Working data: Begin

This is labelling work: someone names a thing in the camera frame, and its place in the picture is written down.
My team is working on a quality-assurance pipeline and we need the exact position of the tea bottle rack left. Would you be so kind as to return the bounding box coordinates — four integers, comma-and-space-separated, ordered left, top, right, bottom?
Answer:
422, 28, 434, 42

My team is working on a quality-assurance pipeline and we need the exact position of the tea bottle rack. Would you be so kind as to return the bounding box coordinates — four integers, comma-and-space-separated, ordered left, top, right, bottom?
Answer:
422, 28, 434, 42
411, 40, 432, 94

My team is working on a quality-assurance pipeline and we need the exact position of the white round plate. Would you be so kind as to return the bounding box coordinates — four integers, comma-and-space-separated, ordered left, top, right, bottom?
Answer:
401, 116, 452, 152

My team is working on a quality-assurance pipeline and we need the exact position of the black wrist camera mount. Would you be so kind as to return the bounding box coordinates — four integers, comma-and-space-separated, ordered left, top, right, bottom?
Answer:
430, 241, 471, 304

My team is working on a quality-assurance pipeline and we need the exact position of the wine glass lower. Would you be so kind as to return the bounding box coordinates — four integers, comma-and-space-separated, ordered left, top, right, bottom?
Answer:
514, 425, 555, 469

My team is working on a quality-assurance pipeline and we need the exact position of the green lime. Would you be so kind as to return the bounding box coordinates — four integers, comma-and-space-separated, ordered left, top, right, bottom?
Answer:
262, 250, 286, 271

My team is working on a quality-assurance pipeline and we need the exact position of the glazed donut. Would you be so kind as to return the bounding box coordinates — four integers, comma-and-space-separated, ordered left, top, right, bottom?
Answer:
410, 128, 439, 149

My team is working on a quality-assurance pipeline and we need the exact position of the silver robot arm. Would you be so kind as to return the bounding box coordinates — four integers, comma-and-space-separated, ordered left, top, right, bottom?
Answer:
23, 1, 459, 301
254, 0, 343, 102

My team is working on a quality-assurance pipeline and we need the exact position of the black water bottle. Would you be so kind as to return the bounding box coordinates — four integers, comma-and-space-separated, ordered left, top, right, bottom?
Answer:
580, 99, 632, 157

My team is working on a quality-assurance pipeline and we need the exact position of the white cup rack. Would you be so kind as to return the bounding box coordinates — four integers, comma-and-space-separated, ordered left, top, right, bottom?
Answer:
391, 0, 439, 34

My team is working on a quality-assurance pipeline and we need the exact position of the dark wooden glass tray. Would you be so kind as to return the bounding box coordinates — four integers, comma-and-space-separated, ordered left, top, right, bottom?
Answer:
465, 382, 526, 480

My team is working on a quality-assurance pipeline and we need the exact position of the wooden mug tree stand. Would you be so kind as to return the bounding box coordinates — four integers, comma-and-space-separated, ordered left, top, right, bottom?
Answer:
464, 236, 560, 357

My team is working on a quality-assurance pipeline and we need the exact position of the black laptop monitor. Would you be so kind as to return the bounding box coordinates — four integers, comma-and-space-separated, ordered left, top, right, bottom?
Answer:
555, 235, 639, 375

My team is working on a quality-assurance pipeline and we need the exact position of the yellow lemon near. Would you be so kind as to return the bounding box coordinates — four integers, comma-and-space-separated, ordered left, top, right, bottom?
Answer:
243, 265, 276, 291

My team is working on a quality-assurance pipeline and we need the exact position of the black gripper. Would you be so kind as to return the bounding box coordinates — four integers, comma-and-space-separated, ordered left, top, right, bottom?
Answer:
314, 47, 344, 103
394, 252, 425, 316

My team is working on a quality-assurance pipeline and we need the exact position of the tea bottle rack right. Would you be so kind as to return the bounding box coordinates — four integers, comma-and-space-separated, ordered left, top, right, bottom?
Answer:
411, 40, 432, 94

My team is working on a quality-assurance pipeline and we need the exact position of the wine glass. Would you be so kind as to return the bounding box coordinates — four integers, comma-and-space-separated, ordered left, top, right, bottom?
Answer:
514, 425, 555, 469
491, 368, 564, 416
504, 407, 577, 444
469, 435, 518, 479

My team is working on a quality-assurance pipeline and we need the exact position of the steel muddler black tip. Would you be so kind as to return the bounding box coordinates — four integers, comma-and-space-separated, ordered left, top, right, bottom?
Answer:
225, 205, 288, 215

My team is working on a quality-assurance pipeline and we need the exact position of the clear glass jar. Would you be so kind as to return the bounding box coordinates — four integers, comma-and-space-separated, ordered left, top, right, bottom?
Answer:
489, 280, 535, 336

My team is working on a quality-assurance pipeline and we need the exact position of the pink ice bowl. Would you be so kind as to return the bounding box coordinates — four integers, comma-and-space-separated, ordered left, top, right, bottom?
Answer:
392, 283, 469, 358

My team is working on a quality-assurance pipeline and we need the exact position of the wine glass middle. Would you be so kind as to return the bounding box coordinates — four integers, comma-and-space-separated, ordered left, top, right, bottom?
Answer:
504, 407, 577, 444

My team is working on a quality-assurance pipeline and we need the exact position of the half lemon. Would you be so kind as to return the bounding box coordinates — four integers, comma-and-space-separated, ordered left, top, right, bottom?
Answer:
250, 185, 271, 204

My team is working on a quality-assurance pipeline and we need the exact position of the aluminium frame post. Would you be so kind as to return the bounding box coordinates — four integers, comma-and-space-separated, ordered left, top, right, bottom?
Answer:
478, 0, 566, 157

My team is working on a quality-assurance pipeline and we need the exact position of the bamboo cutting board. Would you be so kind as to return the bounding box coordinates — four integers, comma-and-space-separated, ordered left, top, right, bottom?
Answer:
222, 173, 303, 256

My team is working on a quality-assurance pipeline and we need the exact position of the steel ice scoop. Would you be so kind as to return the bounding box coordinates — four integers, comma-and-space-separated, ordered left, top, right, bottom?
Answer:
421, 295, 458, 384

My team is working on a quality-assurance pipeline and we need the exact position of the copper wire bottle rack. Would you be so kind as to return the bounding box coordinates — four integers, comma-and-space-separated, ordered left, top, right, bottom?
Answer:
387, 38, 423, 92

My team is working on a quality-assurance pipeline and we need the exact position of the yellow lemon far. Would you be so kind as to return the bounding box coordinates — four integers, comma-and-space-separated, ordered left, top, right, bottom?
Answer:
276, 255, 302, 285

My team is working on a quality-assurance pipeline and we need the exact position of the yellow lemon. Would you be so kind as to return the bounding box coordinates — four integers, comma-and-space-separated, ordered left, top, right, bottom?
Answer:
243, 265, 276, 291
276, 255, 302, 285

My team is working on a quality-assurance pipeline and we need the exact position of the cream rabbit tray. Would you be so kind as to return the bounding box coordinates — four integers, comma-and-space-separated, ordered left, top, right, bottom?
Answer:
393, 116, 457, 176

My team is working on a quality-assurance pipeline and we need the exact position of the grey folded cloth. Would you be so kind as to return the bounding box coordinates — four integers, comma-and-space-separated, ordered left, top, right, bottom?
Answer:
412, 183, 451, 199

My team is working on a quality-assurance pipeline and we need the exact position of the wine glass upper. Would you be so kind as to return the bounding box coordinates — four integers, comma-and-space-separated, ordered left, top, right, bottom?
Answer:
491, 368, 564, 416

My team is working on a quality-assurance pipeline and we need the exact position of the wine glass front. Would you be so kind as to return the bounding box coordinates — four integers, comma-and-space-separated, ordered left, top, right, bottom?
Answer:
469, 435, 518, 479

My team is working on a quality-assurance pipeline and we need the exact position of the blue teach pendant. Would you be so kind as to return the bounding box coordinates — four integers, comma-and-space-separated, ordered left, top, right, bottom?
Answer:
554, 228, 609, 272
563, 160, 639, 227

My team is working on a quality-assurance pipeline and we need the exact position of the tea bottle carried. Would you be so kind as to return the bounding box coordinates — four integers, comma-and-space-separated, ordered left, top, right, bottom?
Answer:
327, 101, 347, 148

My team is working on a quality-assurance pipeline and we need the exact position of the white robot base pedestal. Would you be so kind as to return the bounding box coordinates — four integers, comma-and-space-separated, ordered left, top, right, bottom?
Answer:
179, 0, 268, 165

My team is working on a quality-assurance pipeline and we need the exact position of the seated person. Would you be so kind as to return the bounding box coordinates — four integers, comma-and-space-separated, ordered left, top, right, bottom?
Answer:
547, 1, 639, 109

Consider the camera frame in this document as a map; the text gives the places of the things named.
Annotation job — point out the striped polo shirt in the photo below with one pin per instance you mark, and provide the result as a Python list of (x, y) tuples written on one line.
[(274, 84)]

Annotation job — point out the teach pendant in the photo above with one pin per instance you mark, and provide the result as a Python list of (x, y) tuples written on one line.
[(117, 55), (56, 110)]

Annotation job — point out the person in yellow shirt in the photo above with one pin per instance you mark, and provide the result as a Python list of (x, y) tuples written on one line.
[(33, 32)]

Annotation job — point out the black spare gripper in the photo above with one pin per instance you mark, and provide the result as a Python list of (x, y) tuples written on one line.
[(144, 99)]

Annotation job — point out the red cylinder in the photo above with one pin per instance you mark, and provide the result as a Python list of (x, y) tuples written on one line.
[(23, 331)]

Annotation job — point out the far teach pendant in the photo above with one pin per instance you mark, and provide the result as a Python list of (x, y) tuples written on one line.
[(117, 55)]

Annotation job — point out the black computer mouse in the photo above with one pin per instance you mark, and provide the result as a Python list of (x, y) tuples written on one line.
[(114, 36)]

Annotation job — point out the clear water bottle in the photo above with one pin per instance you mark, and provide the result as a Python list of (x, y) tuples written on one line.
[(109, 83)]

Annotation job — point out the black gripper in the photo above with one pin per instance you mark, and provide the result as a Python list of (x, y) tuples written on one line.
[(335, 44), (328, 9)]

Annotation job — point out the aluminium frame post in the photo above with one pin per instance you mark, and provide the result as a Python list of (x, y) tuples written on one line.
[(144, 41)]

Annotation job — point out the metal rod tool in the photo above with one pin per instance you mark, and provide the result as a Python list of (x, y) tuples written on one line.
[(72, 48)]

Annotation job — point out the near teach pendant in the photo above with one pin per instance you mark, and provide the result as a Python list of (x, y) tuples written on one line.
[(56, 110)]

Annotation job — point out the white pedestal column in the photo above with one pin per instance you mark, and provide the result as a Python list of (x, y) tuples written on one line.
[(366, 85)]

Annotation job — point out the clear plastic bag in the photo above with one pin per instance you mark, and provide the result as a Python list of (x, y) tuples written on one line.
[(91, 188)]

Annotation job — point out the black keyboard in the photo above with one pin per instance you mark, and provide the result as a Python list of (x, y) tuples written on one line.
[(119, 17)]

Working data: End

*Exercise description*.
Give exactly, and nothing besides, the lines from the one in which "Annotation job — point out the clear plastic" occurs through the end of the records.

*Response to the task*.
Annotation job — point out the clear plastic bag in the photo above with one pin per instance you mark, and provide the result as a Python list of (x, y) tuples written on one line.
[(91, 188)]

Annotation job — point out the black keyboard in the photo above with one pin per instance you mark, and provide the result as a Python list of (x, y) tuples written on one line.
[(119, 17)]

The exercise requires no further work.